Additional information

= Bayas Island =

Island in the Philippines

Bayas Island is a small island and barangay in northeastern Iloilo, Philippines. It is part of the municipality of Estancia. According to the 2020 census, it has a population of 2,616. The Island was titled to Filomena Reyes Aclaro and is now shared to the locals.

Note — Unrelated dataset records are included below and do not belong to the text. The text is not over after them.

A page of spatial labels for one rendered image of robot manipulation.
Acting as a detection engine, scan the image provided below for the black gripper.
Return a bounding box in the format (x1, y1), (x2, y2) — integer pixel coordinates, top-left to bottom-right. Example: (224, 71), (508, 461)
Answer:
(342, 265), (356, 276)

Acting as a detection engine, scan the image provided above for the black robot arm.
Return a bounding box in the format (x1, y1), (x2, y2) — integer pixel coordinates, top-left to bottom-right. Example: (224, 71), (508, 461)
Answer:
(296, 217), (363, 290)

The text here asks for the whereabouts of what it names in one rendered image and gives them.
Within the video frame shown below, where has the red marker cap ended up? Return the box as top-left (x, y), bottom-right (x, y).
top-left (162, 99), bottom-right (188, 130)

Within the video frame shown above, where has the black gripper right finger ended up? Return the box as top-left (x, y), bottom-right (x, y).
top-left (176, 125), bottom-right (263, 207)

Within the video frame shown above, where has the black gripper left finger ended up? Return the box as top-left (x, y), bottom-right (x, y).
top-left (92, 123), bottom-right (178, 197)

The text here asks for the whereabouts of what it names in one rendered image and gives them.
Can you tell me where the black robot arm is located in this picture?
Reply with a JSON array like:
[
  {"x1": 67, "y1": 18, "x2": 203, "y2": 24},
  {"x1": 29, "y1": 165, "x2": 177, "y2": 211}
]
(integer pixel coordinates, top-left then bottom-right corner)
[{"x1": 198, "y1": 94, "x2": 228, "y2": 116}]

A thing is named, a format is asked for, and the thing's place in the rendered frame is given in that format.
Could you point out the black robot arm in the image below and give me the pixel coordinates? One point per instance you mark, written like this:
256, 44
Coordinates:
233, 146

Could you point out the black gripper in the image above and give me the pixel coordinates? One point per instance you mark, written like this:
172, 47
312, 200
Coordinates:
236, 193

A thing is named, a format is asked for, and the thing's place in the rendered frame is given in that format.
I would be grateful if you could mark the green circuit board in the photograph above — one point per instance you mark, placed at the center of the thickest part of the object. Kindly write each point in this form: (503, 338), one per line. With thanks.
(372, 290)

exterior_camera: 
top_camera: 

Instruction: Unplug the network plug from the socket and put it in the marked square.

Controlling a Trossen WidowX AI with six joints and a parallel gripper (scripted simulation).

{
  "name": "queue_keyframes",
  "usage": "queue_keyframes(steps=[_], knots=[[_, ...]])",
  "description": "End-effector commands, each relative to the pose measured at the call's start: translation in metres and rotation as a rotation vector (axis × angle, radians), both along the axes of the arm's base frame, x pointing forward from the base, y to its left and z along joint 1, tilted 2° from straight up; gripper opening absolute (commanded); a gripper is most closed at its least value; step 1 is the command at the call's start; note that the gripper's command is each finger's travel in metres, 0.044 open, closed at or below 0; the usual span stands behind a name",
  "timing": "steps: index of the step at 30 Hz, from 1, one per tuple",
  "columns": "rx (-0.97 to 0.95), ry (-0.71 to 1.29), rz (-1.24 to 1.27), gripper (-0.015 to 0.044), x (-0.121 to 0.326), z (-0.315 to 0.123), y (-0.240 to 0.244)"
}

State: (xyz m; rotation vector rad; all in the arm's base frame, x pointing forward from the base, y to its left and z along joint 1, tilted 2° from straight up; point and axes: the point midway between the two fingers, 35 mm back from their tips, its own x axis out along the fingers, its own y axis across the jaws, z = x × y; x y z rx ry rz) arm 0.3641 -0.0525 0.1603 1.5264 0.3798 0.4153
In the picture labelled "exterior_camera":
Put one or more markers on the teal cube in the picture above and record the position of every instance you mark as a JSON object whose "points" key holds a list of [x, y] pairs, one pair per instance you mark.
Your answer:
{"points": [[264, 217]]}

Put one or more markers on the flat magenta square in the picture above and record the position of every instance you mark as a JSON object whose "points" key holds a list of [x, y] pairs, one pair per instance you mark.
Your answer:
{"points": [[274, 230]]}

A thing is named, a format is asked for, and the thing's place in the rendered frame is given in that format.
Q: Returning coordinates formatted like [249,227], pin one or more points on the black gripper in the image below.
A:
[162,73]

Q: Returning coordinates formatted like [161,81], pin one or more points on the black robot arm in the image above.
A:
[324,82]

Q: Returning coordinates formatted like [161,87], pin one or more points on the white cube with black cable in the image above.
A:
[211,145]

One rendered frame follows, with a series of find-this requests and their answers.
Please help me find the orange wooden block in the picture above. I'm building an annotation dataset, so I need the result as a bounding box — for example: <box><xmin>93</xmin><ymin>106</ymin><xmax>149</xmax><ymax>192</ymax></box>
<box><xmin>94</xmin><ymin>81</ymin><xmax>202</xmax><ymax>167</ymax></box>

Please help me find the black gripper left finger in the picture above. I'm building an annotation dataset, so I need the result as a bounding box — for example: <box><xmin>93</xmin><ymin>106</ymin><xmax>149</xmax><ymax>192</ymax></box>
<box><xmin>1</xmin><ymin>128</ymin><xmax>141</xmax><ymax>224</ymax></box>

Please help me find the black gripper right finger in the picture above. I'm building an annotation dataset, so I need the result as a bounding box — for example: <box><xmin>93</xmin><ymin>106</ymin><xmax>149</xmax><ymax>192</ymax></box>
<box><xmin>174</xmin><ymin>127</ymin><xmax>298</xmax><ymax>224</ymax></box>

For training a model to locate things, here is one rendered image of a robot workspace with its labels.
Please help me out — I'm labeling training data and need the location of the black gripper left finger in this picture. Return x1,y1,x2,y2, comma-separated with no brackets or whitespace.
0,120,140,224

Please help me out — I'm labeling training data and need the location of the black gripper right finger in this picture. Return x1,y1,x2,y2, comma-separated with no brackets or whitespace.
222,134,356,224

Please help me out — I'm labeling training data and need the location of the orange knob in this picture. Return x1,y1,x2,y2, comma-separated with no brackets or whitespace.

== Location and geography==

Bayas Island is located east of Panay Island in the Visayan Sea. Nearby islands include Sicogon Island to the east, Manipulon Island to the west, Loguingot Island to the northwest, and Manlot Island to the northeast. Bayas Island is part of the Bayas Islets, which also includes Manipulon, Magosipal, and Pangalan. Of the islets, Bayas is the largest, at 216 ft.

== Natural disasters ==

=== Typhoon Haiyan ===

Typhoon Haiyan (locally known as Yolanda) passed over Bayas Island and caused heavy damage. Immediately after the typhoon, several relief groups donated materials and aid to the island. On 25 November 2013, helicopters from British aircraft carrier surveyed damage and delivered food and medical aid using the carrier's helicopters. Korea-based The 601 habit donated 10 fishing boats to families in December 2013. The University of the Philippines Visayas and the Canadian embassy also assisted in relief efforts. In 2014, they donated 31 fishing boats to Bayas residents.

== Transport ==

Bayas Island is accessible by boats that leave from Estancia Pier.